-- MATERIAL PROVIDED follows --

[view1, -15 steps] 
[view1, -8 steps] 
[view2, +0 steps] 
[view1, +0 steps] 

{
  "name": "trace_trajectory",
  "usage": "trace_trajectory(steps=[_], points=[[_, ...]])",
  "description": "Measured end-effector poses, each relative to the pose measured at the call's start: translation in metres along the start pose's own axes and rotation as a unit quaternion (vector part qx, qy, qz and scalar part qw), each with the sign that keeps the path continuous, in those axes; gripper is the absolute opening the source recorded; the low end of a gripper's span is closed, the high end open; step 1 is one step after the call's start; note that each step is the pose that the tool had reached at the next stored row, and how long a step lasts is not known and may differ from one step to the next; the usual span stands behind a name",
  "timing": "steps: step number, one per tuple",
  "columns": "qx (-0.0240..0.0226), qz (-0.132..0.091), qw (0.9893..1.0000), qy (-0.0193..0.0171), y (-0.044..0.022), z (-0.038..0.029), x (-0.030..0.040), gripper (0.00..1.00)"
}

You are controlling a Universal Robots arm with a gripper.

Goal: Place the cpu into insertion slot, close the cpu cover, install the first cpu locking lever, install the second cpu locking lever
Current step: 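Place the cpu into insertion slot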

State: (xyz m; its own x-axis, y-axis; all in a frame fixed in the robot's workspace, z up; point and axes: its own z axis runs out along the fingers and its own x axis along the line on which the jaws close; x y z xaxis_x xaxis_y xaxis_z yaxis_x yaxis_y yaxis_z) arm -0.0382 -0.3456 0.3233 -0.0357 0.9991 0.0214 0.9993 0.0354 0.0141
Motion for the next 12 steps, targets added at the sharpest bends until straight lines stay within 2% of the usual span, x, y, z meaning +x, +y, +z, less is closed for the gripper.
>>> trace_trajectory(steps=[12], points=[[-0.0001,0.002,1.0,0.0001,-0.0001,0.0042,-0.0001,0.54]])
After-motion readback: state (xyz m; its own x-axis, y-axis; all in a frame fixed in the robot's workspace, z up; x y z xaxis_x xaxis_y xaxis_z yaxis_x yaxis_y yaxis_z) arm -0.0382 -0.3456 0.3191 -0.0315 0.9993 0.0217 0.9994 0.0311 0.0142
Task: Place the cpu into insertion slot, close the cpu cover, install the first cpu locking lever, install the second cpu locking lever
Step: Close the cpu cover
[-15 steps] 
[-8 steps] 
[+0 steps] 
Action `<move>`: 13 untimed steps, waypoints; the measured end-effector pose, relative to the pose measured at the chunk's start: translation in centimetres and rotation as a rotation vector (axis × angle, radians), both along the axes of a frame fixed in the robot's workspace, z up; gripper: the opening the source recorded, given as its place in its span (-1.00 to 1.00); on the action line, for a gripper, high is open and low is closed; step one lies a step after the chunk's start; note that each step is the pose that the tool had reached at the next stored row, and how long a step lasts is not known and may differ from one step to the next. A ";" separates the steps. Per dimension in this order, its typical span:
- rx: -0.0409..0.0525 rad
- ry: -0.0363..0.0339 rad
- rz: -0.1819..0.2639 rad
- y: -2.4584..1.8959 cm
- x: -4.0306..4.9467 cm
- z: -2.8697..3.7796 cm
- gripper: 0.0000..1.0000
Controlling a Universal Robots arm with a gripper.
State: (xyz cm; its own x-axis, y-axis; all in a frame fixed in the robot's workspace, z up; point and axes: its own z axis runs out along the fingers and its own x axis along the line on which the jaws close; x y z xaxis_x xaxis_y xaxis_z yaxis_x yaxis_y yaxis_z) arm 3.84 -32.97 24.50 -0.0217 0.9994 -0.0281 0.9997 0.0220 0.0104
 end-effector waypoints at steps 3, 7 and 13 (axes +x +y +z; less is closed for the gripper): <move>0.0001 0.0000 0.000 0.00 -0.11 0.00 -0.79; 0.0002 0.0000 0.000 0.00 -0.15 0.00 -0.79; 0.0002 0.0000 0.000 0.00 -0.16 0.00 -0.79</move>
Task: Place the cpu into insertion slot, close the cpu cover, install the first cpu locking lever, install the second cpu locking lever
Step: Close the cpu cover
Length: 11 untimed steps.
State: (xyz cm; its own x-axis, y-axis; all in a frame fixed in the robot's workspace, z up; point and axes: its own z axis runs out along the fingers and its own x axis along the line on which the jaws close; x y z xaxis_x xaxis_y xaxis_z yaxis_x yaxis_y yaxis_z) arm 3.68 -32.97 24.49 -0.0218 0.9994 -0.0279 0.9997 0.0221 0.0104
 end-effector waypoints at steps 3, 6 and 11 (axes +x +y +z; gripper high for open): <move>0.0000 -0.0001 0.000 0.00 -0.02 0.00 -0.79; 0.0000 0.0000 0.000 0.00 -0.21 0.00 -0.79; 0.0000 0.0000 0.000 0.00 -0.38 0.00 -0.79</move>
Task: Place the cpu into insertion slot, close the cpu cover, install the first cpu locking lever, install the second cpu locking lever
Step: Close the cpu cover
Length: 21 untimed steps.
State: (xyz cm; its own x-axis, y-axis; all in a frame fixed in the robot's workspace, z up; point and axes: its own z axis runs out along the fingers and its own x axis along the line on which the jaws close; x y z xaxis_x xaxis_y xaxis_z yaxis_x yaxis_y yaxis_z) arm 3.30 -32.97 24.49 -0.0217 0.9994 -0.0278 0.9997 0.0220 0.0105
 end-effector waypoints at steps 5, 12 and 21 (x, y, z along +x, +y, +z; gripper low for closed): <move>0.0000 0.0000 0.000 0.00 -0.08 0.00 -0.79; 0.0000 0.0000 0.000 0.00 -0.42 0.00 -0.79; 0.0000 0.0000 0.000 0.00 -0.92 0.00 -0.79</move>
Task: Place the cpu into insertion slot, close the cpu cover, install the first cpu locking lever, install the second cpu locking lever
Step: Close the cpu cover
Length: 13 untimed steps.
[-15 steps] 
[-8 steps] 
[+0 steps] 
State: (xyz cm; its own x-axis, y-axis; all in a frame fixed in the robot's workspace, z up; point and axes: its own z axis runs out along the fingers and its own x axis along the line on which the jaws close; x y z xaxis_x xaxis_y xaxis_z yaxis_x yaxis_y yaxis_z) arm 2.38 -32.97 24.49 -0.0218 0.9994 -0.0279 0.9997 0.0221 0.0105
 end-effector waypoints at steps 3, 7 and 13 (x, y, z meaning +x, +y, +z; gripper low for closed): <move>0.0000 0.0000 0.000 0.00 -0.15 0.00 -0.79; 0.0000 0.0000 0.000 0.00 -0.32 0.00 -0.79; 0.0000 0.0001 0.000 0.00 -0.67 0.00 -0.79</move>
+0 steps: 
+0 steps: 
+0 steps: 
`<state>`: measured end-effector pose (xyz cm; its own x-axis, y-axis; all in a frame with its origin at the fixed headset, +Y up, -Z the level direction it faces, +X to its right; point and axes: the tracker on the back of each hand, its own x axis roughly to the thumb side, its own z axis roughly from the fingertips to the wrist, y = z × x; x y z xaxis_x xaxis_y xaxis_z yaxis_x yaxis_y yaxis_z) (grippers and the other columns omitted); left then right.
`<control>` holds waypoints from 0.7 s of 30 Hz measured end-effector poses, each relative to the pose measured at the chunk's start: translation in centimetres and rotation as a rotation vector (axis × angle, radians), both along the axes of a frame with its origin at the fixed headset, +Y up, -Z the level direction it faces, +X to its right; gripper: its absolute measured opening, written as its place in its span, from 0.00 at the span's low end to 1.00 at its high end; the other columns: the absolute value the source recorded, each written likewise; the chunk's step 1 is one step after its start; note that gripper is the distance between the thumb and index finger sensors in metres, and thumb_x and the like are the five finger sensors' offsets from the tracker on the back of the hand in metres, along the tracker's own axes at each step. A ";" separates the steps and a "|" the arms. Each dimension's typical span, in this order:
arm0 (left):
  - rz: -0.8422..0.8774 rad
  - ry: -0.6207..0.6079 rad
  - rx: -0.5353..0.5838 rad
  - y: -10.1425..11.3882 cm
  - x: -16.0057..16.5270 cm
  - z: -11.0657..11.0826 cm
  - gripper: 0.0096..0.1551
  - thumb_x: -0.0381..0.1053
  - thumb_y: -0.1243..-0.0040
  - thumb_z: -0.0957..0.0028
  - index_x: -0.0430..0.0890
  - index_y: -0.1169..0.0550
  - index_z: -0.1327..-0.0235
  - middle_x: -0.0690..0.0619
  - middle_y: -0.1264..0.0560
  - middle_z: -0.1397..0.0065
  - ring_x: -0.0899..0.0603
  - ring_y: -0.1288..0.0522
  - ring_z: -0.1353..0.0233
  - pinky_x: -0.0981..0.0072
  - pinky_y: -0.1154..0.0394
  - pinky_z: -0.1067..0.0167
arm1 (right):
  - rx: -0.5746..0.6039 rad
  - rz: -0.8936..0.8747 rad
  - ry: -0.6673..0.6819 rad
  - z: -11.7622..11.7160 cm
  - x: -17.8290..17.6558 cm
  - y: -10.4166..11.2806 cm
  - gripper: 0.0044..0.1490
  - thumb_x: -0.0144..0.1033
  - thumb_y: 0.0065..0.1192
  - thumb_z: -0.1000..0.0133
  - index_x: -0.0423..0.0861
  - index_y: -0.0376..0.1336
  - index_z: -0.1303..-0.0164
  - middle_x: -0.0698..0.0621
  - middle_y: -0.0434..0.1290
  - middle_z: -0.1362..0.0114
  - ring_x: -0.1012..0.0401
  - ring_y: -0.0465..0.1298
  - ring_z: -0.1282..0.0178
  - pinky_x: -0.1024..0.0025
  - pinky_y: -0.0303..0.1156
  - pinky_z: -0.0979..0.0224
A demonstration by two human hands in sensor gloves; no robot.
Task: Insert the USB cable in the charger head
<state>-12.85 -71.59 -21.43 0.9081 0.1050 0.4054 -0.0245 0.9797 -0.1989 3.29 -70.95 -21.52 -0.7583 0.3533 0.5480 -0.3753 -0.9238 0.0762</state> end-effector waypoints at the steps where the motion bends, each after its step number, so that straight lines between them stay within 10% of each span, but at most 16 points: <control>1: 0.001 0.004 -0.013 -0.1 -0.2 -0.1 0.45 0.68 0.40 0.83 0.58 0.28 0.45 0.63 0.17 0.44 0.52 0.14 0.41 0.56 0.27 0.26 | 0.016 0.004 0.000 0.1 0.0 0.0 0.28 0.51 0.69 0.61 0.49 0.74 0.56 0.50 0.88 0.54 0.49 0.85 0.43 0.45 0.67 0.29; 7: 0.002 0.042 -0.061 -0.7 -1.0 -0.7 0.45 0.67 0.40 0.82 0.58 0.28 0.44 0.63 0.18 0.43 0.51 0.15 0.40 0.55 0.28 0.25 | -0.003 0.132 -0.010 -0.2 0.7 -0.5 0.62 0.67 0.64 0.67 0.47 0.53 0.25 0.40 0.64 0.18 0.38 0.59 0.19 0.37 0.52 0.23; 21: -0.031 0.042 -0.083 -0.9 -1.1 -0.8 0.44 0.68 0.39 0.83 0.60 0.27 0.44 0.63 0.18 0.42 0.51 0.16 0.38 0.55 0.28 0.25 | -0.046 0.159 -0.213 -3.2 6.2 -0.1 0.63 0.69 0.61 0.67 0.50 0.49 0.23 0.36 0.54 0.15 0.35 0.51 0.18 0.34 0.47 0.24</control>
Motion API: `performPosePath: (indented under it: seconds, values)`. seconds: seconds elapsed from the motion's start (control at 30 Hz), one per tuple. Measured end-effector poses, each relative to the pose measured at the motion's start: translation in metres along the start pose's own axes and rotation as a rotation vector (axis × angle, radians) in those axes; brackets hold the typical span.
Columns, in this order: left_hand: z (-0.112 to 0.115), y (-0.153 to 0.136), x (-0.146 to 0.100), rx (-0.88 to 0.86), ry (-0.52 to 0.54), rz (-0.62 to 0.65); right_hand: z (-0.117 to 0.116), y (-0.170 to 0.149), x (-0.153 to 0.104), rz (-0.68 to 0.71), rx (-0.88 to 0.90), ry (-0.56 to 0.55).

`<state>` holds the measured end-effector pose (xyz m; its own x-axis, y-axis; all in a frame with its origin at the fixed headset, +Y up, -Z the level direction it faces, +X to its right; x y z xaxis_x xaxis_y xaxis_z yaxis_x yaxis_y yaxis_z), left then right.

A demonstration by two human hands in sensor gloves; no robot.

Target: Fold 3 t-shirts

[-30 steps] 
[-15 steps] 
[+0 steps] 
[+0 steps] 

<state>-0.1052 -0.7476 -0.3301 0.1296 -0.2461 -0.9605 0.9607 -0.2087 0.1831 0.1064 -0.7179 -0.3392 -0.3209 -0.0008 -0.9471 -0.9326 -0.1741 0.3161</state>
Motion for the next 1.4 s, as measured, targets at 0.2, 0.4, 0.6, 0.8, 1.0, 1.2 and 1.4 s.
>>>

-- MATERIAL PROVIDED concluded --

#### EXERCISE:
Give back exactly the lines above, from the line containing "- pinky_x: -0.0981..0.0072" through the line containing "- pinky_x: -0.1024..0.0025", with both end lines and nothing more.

#### EXPECTED ANSWER:
  - pinky_x: -0.0981..0.0072
  - pinky_y: -0.1154..0.0394
  - pinky_z: -0.1067..0.0167
arm1 (right):
  - rx: -0.5746..0.6039 rad
  - rz: -0.8936..0.8747 rad
  - ry: -0.6673..0.6819 rad
  - z: -11.7622..11.7160 cm
  - x: -17.8290..17.6558 cm
  - y: -10.4166..11.2806 cm
  - gripper: 0.0044..0.1490
  - thumb_x: -0.0144..0.1033
  - thumb_y: 0.0065..0.1192
  - thumb_z: -0.1000..0.0133
  - index_x: -0.0423..0.0861
  - index_y: -0.0376..0.1336
  - index_z: -0.1303..-0.0164
  - middle_x: -0.0698..0.0621
  - middle_y: -0.0434..0.1290
  - middle_z: -0.1362..0.0114
  - ring_x: -0.1012..0.0401
  - ring_y: -0.0465..0.1298
  - ring_z: -0.1282..0.0178
  - pinky_x: -0.1024..0.0025

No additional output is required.